A recent study of the Web sites of the Fortune 100 found that only 12 sites were “fine,” meaning they comply with the requirements; 52 had “real problems”; and 36 were in the in-between “amber” stage. Target was among the 52 with “real problems,” and Wal-Mart, the nation’s top retailer, was in the amber zone.

While a complicated redesign is tricky (even with mouse-over alt-text, a design that incorporates speech software can make a site very difficult to navigate, experts say), an even bigger factor is the global marketplace.

The European Union has mandated strict accessibility rules for any retailer that wants to sell to the EU. Those rules are slated to take effect in 2010. For multinational retailers, at least, they will have to do it eventually, so why not do it now?

E-commerce coercion?

According to the NFB’s Paradis, “Target has argued that no law—neither the Americans with Disabilities Act nor state law—could require it to make its Web site accessible to the blind.”

Indeed, a few years ago, a blind litigant filed suit against Southwest Airlines, urging it to revamp its Web site to accommodate the sight-impaired.
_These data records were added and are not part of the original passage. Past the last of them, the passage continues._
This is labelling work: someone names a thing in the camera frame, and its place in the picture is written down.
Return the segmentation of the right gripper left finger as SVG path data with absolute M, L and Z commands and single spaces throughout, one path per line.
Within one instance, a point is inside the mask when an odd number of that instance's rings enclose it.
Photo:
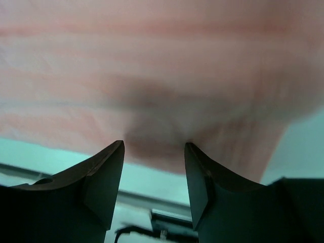
M 123 165 L 124 154 L 124 143 L 119 140 L 85 161 Z M 104 242 L 115 203 L 95 210 L 71 192 L 38 195 L 2 186 L 1 242 Z

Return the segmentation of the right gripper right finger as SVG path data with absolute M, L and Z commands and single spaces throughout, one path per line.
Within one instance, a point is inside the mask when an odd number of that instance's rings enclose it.
M 200 242 L 323 242 L 323 179 L 248 180 L 184 149 L 193 229 Z

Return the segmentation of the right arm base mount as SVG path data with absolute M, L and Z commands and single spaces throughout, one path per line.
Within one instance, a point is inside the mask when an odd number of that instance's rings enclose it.
M 128 224 L 115 231 L 115 242 L 123 234 L 137 233 L 168 242 L 199 242 L 198 233 L 193 230 L 192 217 L 162 211 L 150 210 L 151 229 Z

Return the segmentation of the salmon pink t-shirt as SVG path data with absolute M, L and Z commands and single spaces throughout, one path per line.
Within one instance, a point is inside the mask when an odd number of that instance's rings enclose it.
M 260 181 L 323 106 L 323 1 L 1 1 L 1 136 Z
U.S. District Judge Patricia Seitz declared that the American Disabilities Act applies only to physical spaces, not to the Internet. “To expand the ADA to cover ’virtual spaces’ would be to create new rights without well-defined standards,” Seitz wrote in a 12-page opinion dismissing the case.

Target has the means to do its best to have an accessible Web site, and many believe it should because it is just good business.

The question remains: How will the outcome of this suit affect the small, independent online retailer?